DehydratedWater_@reddit (OP)
Appreciate it, glad it landed well
Medium_Chemist_4032@reddit
Is there an improvement in fp8 over int4? I'm at 4x3090 and considering going 8x. I have been using this model in OpenCode on legacy code and it's been a huge token server for me
Makers7886@reddit
Yes, I see an improvement across when going to 8bit or bf16 on the smaller models. It's hard to quantify but the benches I'm running are meant to find capabilities gaps between frontier api/397b tier and 122b/27b. Just as a rough idea 397b scores 9.6 avg and122b fp8 was around 9.3 avg with int4 122b dropping to 8.9-ish range.
Imo right now 4x3090s are the most powerful they have ever been running 27b/new 35b at full weights + vllm throughput. If the q36 122b drops and we see a fraction of the gains of what old 35b to new did then I think think going for 8x3090s will be worth it.
sleepy_quant@reddit
Running a similar multi-agent setup on M1 Max 64GB with A3B Q8, and the retry-instead-of-pivot behavior you're describing is exactly what I've been seeing too. I assumed my allow-list was just too aggressive. Good to know it might be architectural. Curious on the prefix caching — with sessions diverging per agent, are you actually getting cache hits past the static system prompt/tool list, or is that where the benefit stops?

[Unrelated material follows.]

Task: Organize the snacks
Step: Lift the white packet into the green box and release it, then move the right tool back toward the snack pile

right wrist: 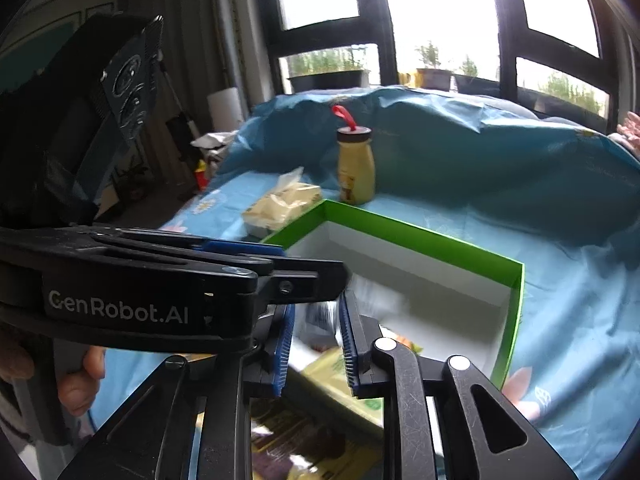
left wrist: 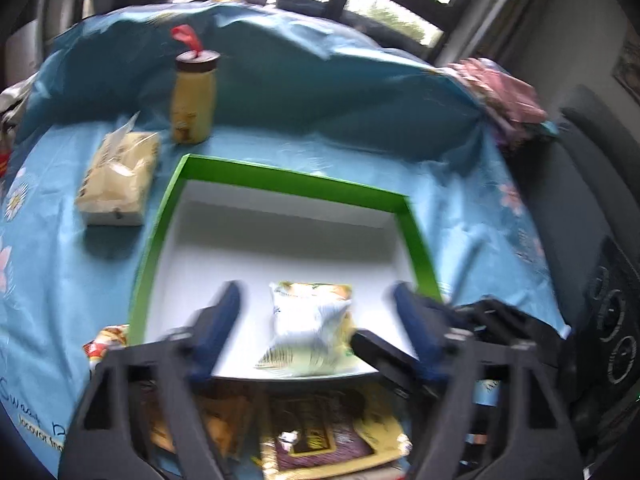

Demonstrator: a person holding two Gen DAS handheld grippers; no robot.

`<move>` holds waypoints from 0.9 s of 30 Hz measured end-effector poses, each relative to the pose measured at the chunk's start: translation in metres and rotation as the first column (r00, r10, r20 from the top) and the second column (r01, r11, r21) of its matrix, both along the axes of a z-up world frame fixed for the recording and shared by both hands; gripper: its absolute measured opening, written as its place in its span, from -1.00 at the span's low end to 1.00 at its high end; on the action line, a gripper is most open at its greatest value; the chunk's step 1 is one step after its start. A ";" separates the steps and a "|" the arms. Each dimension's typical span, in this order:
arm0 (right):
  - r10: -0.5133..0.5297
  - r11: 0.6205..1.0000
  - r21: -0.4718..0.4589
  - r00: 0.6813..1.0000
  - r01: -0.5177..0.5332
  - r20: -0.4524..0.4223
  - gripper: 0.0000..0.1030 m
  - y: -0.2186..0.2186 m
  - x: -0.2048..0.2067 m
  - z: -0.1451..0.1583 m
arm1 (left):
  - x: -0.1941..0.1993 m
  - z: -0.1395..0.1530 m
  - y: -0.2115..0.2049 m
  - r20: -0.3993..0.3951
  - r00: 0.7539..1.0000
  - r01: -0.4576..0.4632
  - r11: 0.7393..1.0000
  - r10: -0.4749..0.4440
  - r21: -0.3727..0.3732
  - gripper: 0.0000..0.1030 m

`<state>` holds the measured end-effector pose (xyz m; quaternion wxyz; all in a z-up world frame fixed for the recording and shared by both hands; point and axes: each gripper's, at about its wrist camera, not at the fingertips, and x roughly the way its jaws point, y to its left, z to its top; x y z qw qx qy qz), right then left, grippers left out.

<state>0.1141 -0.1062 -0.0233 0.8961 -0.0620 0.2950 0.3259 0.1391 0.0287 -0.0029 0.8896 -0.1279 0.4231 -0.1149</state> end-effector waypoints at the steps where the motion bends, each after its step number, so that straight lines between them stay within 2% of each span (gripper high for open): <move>1: -0.017 1.000 0.002 1.000 0.017 -0.007 -0.05 -0.002 0.002 -0.001 | 0.001 -0.002 0.005 -0.005 1.000 -0.017 1.000 0.017 -0.002 0.74; 2: -0.029 0.999 0.013 0.999 0.029 -0.017 0.04 -0.006 0.002 -0.003 | 0.000 -0.004 0.009 -0.011 1.000 -0.023 1.000 0.023 -0.004 0.75; 5: -0.047 0.998 0.027 0.998 0.048 -0.048 0.05 -0.018 0.002 -0.008 | -0.004 -0.009 0.018 -0.036 0.998 -0.048 0.999 0.048 -0.006 0.83; 10: -0.079 0.996 0.027 0.993 0.082 -0.091 0.05 -0.037 -0.005 -0.015 | -0.020 -0.013 0.025 -0.058 0.997 -0.060 0.998 0.060 -0.004 0.86; 13: -0.095 0.994 0.049 0.989 0.102 -0.116 0.05 -0.049 -0.014 -0.018 | -0.033 -0.015 0.029 -0.060 0.996 -0.064 0.998 0.063 -0.016 0.99; 27: -0.094 0.987 0.106 0.973 0.118 -0.212 0.06 -0.075 -0.050 -0.026 | -0.089 -0.027 0.036 -0.117 0.991 -0.080 0.995 0.072 -0.065 0.99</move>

DehydratedWater_@reddit (OP)
Unfortunately it depends. I've posted more on caching in the other comment thread, but generally for dense Qwen27B and Qwen3.6-35B caching seems to work fine. For 122B there probably just isn't enough free VRAM to keep it.
https://www.reddit.com/r/LocalLLaMA/comments/1sqspgy/comment/ohagye9/?utm_source=share&utm_medium=web3x&utm_name=web3xcss&utm_term=1&utm_content=share_button
ShaneBowen@reddit
Newbie question, is splitting a model across 4 GPUs something exclusive to CUDA? Is there a reason someone doesn't just wire up 4x RX 580s? to get an effective 32GB Card?

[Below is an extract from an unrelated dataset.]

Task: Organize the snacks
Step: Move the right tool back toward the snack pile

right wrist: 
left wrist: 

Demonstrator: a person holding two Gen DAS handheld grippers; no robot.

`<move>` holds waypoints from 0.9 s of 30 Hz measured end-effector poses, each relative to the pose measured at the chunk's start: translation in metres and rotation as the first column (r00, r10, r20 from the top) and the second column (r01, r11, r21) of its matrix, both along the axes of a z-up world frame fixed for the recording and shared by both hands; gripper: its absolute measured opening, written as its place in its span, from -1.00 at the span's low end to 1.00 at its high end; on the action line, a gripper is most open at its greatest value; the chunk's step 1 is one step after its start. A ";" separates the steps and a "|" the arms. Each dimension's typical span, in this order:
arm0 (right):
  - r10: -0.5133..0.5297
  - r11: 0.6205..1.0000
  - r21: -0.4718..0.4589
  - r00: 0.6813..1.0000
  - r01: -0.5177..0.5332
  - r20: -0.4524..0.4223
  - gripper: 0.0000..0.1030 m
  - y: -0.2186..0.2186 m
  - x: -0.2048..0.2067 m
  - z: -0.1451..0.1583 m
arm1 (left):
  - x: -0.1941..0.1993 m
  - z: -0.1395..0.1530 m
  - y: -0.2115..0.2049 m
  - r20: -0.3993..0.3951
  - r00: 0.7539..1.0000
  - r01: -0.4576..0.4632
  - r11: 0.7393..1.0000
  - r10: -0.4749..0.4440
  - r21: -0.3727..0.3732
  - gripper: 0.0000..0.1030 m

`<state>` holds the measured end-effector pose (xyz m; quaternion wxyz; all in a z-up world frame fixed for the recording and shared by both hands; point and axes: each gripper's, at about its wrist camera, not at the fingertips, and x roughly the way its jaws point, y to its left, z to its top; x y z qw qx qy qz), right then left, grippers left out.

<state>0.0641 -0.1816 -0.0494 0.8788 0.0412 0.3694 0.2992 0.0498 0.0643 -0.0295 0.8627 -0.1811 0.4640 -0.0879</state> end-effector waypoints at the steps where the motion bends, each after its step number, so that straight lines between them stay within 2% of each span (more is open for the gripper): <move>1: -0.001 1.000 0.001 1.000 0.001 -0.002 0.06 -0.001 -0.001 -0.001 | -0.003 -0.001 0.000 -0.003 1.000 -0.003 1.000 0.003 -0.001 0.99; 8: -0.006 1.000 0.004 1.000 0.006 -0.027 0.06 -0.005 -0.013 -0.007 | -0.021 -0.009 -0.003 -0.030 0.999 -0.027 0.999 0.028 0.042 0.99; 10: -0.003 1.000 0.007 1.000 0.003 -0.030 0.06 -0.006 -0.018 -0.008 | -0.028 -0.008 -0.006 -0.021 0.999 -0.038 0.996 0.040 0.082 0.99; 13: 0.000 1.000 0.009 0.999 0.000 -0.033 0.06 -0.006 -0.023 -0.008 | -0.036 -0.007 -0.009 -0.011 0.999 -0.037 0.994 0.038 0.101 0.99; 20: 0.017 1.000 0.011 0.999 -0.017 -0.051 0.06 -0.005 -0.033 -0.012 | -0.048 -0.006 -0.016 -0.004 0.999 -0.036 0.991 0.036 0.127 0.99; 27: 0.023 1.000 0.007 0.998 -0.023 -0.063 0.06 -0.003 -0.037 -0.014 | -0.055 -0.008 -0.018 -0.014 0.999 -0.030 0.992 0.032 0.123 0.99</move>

DehydratedWater_@reddit (OP)
Welll, CUDA just makes it easy. Technically you can split a model however you want, between VRAM, RAM, disk, or even across different machines connected over Ethernet, but the price you pay is ease of use and speed.
For AMD cards there's a CUDA alternative called ROCm, which is basically CUDA but less reliable and not as well supported. AMD is also less willing to support old hardware with new updates, so you can get stuck on an old ROCm version and be limited to a smaller subset of models and quantizations. For the RX 580 it seems AMD has dropped new ROCm support, so you're basically limited to what works now on ROCm or the Vulkan backend. You'd also be stuck with llama.cpp or Ollama in general. Also splitting a model across GPUs is not neutral, the memory does not just sum up, so realistically some of the memory would be lost just to distribute the model across the cards.

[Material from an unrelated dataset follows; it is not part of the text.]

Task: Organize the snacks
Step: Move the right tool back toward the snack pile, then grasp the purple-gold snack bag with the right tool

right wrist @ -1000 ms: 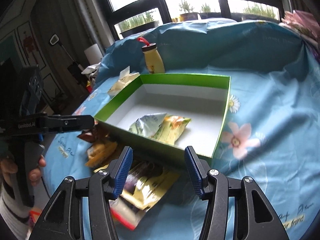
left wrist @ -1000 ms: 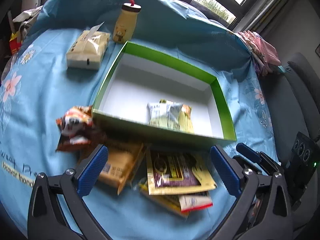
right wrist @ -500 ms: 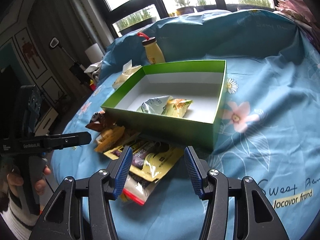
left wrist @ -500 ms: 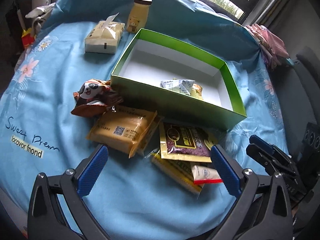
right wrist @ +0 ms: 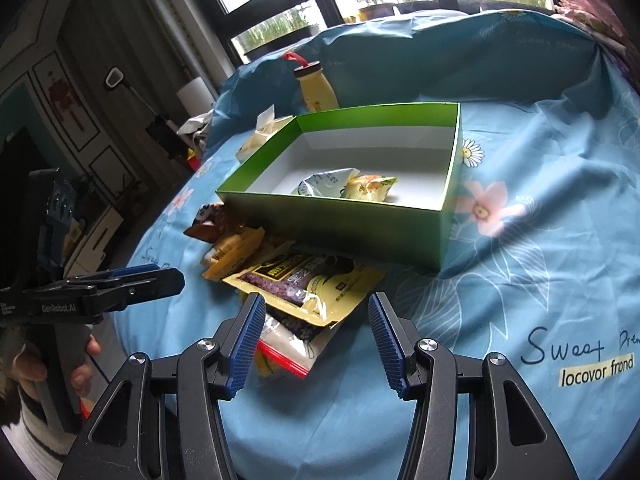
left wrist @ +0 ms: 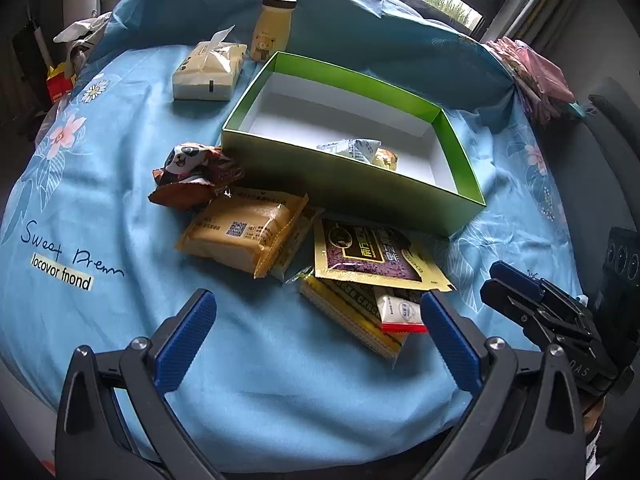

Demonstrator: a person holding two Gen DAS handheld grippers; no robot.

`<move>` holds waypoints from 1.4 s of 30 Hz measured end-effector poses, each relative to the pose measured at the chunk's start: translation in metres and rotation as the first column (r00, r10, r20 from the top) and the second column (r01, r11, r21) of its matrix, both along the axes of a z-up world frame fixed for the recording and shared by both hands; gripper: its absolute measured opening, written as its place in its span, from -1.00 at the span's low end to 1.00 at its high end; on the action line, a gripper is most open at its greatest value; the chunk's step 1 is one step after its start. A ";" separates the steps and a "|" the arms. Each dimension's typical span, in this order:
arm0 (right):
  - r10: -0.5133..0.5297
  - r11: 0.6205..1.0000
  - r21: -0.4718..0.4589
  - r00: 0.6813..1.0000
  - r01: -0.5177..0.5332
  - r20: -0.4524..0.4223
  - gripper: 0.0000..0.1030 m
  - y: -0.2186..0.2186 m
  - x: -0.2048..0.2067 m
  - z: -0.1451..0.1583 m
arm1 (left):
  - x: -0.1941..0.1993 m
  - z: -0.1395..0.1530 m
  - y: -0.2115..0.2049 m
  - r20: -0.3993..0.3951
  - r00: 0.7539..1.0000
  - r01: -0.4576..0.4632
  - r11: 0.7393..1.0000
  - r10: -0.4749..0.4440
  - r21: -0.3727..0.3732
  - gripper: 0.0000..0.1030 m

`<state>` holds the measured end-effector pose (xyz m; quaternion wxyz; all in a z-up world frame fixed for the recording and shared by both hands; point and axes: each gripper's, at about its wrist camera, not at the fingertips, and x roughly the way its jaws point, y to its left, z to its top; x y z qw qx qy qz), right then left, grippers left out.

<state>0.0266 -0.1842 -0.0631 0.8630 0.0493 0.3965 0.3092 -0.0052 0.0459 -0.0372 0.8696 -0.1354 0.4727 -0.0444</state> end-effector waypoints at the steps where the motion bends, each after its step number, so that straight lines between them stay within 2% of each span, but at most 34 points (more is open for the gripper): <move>1: 0.001 1.000 0.000 1.000 -0.001 -0.001 0.06 0.000 0.000 0.000 | 0.000 0.000 0.000 -0.001 1.000 0.000 1.000 0.000 -0.001 0.99; 16: 0.005 1.000 -0.001 0.999 -0.005 -0.032 0.06 0.005 0.004 -0.008 | 0.003 -0.010 -0.001 -0.031 0.999 0.013 1.000 -0.014 -0.020 0.99; 24: -0.005 0.998 0.057 0.994 0.011 -0.111 0.06 0.001 0.016 -0.021 | 0.015 -0.026 0.010 -0.100 0.995 -0.001 0.983 -0.018 -0.181 0.99; 29: -0.017 0.993 0.108 0.985 0.036 -0.169 0.06 -0.006 0.025 -0.031 | 0.021 -0.033 0.017 -0.126 0.992 -0.018 0.953 -0.021 -0.304 0.99; 36: -0.018 0.980 0.188 0.969 0.066 -0.247 0.06 -0.011 0.038 -0.045 | 0.032 -0.035 0.014 -0.137 0.989 -0.008 0.917 -0.051 -0.399 0.97; 40: -0.015 0.971 0.224 0.957 0.083 -0.289 0.06 -0.011 0.048 -0.054 | 0.041 -0.040 0.012 -0.153 0.986 -0.002 0.910 -0.068 -0.416 0.96; 42: -0.012 0.966 0.240 0.950 0.091 -0.311 0.06 -0.010 0.053 -0.058 | 0.044 -0.042 0.012 -0.156 0.985 0.000 0.906 -0.073 -0.423 0.86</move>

I have a mini PC with Strix Halo, and even a brand new AMD machine is a bit annoying to set up in a way that has good throughput and doesn't crash.
But if you have time, cheap electricity, a good deal on the cards, and you like to tinker, there may be a way to run it on such a stack. But I in general wouldn't recommend that
Potential-Leg-639@reddit
Nice one, thanks! Great setup 👍🏻
Medium_Chemist_4032@reddit
Oh dang. That's a gold nugget for the nx3090 gang. Thanks!